Search the data for "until". Return each matching line.

** Input for this task follows **

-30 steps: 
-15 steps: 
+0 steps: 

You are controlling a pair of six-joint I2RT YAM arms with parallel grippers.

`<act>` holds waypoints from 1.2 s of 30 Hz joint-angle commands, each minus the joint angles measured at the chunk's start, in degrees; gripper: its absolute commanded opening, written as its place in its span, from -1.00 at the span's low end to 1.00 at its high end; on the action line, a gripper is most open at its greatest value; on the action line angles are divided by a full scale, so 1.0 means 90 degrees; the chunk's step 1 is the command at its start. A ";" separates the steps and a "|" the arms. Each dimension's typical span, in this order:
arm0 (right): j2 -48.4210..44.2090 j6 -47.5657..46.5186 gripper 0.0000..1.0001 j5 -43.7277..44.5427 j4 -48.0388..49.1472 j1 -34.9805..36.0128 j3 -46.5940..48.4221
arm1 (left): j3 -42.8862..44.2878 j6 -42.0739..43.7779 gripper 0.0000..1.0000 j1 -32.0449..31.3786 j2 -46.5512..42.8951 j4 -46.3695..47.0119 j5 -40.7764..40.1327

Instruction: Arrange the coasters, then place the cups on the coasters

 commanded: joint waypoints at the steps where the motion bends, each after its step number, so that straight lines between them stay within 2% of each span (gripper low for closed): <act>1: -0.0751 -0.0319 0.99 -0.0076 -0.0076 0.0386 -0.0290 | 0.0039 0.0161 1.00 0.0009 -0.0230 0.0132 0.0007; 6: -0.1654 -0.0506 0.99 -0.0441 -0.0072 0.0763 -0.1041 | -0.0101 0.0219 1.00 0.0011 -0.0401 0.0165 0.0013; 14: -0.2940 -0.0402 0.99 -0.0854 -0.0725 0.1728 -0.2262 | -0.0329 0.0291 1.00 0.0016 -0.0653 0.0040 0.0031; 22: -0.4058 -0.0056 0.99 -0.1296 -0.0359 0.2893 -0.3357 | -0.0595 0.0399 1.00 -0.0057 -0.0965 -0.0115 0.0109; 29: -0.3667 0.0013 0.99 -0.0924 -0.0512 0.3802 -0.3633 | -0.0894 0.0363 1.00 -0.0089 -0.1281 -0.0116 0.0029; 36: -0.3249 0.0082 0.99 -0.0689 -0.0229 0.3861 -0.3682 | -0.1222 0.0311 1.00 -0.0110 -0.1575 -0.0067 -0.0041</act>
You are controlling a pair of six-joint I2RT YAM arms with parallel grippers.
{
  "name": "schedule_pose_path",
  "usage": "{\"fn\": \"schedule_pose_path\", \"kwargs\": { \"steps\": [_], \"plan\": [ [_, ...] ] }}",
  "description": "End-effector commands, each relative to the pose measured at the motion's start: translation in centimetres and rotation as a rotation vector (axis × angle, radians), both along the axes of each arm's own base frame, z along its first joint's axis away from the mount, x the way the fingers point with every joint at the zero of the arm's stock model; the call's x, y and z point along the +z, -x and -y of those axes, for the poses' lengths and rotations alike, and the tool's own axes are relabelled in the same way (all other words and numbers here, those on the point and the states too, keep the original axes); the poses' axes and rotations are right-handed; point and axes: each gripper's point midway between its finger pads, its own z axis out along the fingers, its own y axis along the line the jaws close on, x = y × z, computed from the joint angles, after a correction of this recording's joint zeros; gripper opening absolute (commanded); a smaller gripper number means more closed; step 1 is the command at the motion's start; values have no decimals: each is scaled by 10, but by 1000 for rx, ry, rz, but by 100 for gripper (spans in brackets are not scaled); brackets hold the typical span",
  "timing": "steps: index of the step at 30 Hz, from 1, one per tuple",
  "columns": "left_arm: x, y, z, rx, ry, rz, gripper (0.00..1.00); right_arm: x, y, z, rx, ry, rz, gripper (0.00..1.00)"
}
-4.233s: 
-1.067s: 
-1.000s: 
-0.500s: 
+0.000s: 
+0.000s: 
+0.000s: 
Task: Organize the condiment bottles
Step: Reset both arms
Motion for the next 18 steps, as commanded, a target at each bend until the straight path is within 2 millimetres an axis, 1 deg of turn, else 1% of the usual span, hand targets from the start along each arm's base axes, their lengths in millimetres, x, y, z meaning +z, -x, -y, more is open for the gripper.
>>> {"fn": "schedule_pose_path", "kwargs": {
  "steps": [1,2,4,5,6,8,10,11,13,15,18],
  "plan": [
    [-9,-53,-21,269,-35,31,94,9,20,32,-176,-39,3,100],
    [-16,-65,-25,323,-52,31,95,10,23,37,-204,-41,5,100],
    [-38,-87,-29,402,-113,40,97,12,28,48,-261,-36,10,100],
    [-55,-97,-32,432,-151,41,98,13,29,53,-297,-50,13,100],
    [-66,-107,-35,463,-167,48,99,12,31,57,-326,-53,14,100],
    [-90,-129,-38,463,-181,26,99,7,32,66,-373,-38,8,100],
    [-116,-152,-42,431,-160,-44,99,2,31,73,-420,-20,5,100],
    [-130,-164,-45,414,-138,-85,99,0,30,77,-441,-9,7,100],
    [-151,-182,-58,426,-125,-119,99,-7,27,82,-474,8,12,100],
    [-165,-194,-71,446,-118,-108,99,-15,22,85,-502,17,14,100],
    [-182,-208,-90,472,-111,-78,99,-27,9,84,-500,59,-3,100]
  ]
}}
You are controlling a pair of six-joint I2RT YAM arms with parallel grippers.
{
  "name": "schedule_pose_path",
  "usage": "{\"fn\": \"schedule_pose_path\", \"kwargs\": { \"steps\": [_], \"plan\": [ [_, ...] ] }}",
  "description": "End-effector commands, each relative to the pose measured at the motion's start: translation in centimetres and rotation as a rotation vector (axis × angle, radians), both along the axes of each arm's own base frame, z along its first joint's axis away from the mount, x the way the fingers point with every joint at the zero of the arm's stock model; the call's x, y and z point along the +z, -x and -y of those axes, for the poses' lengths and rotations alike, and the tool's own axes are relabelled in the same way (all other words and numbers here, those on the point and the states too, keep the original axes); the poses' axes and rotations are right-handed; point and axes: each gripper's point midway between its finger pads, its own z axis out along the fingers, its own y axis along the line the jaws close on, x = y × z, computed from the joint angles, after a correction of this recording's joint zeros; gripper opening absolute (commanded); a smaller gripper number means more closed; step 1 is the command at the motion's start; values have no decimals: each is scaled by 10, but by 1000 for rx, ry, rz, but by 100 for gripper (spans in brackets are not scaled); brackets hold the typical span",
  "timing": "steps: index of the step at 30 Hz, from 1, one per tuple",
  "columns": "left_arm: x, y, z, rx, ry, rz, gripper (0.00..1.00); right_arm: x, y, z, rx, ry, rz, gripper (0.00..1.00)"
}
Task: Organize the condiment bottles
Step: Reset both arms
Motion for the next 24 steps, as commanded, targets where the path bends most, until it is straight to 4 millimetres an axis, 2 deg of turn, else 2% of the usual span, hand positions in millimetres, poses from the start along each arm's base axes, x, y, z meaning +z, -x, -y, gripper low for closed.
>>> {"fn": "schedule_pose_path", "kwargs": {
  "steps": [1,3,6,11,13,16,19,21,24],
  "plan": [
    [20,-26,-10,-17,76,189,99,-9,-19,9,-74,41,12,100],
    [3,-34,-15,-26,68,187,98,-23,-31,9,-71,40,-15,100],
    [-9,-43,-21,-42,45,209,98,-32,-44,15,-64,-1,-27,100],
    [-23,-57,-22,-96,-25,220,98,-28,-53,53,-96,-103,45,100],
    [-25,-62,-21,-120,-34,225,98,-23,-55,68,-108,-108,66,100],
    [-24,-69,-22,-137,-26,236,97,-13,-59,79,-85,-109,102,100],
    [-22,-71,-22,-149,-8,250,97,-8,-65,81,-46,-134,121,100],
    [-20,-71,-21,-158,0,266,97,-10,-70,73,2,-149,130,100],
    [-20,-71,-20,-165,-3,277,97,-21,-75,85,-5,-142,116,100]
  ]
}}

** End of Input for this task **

▶ Answer box:
Motion for the next 18 steps, as commanded, a target at each bend until the straight path is within 2 millimetres an axis, 1 deg of turn, else 1% of the usual span, hand targets from the start along each arm's base axes, their lengths in millimetres, x, y, z meaning +z, -x, -y, more is open for the gripper.
Motion for the next 24 steps, as commanded, targets where the path bends most, until it is straight to 4 millimetres an axis, 2 deg of turn, else 2% of the usual span, hand positions in millimetres, poses from the start along each arm's base axes, x, y, z meaning +z, -x, -y, gripper low for closed.

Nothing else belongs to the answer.